What Lia Thomas Gets Wrong
Last week, Sports Illustrated ran a profile of Lia Thomas, the male swimmer setting records as a member of the University of Pennsylvania women’s swim team. SI reporter Robert Sanchez called Thomas “one of the most dominant college athletes in the country” and “a living, breathing, real-time Rorschach test for how society views those who challenge conventions.” He is kind of like Jackie Robinson in that way.
Thomas set several school and Ivy League women’s swimming records this year and is poised to break national marks at the NCAA championship in March. To get a sense of his dominance, watch Thomas lap the second-place finisher in a race last year.
One must feel a degree of sympathy for Thomas. No one takes cross-sex hormones without feeling significant anguish.
That does not entitle him to participate in a women’s sport, however, and the reason it does not—and we must be precise about this—is not because he has a biological advantage over his female competitors, which he does, and not because he is a relatively fast swimmer, which he is, but because he is not a woman.
Lia Thomas could be the slowest swimmer at the University of Pennsylvania, and it would not at all change the substance of the issue. Debates about women’s sports are a useful way to address the differences between men and women, because those differences are obvious in the athletic context.

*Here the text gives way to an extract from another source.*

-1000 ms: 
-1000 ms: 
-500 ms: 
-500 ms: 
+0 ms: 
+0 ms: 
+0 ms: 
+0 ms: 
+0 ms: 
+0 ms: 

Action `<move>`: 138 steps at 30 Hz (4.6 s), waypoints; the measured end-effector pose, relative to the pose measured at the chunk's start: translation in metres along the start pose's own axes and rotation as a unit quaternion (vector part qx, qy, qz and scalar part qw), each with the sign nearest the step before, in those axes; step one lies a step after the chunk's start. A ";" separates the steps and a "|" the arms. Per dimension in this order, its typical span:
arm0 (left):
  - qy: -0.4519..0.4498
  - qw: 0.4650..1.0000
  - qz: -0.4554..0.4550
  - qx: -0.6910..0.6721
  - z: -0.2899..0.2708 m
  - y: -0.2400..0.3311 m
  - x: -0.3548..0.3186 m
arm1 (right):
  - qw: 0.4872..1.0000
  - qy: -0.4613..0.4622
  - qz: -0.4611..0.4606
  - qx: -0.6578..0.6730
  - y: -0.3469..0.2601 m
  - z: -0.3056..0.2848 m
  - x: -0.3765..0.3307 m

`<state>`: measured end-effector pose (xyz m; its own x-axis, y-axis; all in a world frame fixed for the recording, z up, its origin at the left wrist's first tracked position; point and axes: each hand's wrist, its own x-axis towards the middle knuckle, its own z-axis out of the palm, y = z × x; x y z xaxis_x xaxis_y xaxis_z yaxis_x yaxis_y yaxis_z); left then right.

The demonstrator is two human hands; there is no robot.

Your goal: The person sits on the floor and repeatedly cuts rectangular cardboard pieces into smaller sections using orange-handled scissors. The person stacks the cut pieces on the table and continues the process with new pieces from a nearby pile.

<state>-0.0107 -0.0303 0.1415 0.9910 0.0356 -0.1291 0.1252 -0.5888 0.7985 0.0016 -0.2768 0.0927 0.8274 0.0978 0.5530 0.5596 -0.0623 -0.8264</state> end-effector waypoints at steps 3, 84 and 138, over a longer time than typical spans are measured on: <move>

But “fairness” is not the primary reason to bar Thomas from participating in women’s sports, and neither is the supposed imperative to “preserve and protect women’s sports.” The effects of puberty on athletic performance, the extent to which hormone replacement therapy can reverse those effects, and the relative importance of fairness and inclusion in sports are each secondary considerations. Thomas himself identifies the crux of the matter.
A Penn parent interviewed in the SI profile, who uses feminine pronouns to describe Thomas and “identifies as a progressive,” opposes Thomas’s participation in women’s sports on fairness grounds. “Lia is a human being who deserves to be treated with respect and dignity,” the parent said. “But it’s not transphobic to say I disagree with where she’s swimming.”
Thomas found the parent’s argument “disingenuous.”
“The very simple answer is that I’m not a man,” Thomas said in response. “I’m a woman, so I belong on the women’s team.”